Let’s first see what United States Census Bureau has said about the sugar consumption.
According to Statistical Abstracts of the United States, per capita per year consumption of caloric sweeteners in America almost reached 150 lbs in 2000. The exact amount was 148.9 lbs. However, since then, the consumption has declined for over decade. And according to its latest update, in 2009, per capita consumption of caloric sweeteners was 130.7 lbs.
The film was released in March, 2012. So let’s then check USDA for the consumption in 2010, 2011 and 2012.
According to Table 50 of Sugar and Sweeteners Yearbook Tables, the estimated U.S. per capita caloric sweeteners in 2010 was about 131.5 lbs, which showed a little increase. But the downtrend of consumption continued in 2011 and 2012, with 129.4 lbs and 129.3 lbs respectively.
And in 2013, Americans consumed 128.3 lbs caloric sweeteners per capita per year.
Moreover, based on the same table, the consumption of HFCS (high fructose corn syrup) per capita per year in America also doesn’t reach 79 lbs. It peaked in 1999 with 63.8 lbs and dropped all the way after that, to 49.7 lbs in 2009, 46.7 lbs in 2011 and 43.7 lbs in 2013.

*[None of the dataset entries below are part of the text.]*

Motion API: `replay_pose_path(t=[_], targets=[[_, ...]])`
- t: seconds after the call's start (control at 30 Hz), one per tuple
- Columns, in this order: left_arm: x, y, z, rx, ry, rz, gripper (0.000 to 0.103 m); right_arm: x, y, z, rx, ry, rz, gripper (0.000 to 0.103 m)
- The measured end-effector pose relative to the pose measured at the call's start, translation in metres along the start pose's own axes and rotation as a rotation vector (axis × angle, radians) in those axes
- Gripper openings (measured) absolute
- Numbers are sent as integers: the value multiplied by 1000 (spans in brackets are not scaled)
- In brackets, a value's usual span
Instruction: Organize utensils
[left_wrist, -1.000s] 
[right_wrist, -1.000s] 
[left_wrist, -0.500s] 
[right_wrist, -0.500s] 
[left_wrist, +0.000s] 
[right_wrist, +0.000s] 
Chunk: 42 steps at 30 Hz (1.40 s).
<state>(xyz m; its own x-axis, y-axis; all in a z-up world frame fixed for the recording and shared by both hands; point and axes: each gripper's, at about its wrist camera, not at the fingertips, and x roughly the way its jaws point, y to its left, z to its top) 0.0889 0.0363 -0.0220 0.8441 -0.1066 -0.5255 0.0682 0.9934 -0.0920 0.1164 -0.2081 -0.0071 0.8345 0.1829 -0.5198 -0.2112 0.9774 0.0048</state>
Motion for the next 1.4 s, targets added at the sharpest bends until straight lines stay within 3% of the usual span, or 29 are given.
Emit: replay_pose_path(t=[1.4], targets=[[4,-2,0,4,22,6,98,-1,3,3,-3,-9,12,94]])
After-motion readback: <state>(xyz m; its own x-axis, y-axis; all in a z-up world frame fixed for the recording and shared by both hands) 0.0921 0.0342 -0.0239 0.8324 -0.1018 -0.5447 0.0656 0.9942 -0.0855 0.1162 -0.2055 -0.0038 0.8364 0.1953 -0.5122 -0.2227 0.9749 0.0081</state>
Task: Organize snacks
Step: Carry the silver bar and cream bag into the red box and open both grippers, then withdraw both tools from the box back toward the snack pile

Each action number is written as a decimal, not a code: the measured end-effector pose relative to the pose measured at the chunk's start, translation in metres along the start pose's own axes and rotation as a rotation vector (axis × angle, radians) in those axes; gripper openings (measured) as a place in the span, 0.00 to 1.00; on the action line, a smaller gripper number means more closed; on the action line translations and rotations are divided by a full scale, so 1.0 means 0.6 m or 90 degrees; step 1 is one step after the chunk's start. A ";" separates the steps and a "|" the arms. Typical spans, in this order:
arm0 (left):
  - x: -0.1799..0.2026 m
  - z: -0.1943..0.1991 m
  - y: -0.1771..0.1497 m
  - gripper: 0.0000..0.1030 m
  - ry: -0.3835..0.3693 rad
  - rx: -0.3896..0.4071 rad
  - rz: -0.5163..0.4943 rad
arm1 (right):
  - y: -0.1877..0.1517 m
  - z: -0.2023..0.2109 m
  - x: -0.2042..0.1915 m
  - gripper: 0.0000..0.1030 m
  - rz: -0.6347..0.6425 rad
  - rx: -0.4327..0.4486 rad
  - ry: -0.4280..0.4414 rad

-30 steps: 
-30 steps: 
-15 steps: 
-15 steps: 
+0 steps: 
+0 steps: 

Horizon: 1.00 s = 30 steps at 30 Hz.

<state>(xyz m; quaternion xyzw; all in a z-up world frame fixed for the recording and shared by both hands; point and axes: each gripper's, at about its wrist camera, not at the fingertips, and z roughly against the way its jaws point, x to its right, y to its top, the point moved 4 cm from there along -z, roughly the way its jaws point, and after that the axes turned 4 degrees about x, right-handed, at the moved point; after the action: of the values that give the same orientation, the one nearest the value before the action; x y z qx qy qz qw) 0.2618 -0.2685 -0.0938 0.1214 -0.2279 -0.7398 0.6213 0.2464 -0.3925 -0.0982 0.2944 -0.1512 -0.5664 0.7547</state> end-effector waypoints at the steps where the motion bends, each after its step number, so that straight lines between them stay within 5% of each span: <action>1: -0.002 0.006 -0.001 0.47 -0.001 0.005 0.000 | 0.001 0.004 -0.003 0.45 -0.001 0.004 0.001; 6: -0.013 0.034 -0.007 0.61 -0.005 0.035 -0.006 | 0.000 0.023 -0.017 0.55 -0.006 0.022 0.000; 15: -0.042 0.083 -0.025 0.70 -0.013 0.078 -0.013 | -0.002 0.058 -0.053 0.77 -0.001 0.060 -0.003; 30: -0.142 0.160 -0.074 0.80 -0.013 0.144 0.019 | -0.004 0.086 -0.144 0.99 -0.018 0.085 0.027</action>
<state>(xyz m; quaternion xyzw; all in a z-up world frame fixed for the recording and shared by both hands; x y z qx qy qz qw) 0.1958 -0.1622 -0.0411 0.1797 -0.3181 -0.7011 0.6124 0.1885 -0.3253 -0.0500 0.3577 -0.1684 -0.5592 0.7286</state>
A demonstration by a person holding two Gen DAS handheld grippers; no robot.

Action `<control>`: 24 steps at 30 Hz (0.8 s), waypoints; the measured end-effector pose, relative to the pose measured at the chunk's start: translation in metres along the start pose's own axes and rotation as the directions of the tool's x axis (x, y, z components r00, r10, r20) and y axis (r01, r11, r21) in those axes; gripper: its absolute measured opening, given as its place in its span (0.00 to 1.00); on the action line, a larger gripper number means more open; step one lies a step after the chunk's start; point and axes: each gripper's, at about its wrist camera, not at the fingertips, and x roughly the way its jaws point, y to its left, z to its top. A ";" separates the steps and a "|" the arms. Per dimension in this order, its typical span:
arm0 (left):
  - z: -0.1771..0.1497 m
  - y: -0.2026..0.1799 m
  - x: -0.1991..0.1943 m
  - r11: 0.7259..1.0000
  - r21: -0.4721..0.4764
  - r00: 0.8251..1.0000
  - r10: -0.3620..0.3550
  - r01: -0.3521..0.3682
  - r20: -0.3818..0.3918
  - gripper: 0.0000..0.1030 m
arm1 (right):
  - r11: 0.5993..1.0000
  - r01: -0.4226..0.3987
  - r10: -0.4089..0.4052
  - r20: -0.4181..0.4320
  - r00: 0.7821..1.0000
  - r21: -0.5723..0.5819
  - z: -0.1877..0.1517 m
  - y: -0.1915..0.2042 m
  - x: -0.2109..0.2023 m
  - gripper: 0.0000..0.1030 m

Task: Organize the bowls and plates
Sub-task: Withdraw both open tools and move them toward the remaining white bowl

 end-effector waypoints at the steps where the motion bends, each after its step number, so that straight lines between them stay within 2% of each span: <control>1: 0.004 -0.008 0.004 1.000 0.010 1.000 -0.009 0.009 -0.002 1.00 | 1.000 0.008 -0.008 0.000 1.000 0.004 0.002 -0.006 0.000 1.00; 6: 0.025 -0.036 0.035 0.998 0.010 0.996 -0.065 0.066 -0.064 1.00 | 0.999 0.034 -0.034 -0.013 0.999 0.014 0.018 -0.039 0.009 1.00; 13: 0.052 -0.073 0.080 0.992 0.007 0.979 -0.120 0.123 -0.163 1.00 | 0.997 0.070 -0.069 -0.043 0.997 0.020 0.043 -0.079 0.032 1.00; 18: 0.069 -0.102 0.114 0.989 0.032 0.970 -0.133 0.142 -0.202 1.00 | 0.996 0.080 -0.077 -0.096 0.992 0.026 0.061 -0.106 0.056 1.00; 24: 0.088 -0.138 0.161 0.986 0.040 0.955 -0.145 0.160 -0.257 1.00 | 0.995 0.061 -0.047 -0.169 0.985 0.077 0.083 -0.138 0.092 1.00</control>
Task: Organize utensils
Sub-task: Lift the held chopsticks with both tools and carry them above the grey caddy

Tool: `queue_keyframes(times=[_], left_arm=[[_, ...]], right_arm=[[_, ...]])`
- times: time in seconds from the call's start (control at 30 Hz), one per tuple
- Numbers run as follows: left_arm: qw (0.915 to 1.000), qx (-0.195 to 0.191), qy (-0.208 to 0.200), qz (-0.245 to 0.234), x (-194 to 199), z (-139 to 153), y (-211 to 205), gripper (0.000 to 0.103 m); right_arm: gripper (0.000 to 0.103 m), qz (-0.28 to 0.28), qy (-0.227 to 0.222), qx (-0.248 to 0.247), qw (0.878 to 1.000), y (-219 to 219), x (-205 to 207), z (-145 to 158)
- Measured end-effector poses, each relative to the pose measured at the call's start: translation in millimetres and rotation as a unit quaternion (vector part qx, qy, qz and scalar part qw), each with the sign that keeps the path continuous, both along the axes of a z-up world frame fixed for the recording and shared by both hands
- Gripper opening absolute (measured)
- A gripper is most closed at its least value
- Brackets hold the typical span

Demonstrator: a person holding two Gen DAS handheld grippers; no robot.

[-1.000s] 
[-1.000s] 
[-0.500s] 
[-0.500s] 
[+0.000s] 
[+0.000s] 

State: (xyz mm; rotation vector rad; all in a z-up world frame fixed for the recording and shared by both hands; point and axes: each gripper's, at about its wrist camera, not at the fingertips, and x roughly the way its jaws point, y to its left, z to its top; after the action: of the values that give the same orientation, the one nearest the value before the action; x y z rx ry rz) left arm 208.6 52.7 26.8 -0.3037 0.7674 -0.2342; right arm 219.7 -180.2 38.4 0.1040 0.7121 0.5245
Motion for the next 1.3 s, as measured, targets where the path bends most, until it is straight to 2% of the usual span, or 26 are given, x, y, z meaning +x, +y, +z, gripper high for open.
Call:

Therefore, we can come into conclusion that the interviewee quoted the outdated evidence of both sugar consumption and HFCS consumption in the film.
Besides, there is also another thing noteworthy. All we checked above are the consumption of caloric sweeteners of Americans. However, “actual human intake of caloric sweeteners is lower because of uneaten food, spoilage, and other losses”. (USDA)
Some readers may notify that throughout the the page, I said “caloric sweeteners” instead of sugar. So are they different? What is the relationship between them?
Now, let’s check National Agricultural Library of USDA to know more about the categorization of sweeteners.
Sweeteners are separated into two types, including nutritive sweeteners and nonnutritive sweeteners.
Nutritive sweeteners, also known as caloric sweeteners or sugars, provide energy in the form of carbohydrates, consists of sugars found naturally in foods and the added sugars added to food prior to consumption or during preparation or processing. (Nutritive and Nonnutritive Sweetener Resources)
And Nonnutritive sweeteners are zero- or low-calorie alternatives to nutritive sweeteners, such as table sugar. (Nutritive and Nonnutritive Sweetener Resources)
For information about added sugars, please click here.
- United States Census Bureau. Statistical Abstracts of the United States. Web. 21 Nov. 2009.
- U.S. Department of Agriculture. Table 50—U.S. per capita caloric sweeteners estimated deliveries for domestic food and beverage use, by calendar year. Sugar and Sweeteners Yearbook Tables. Web. 21 Nov. 2009.
- U.S. Department of Agriculture. Nutritive and Nonnutritive Sweetener Resources. Web. 21 Nov. 2009.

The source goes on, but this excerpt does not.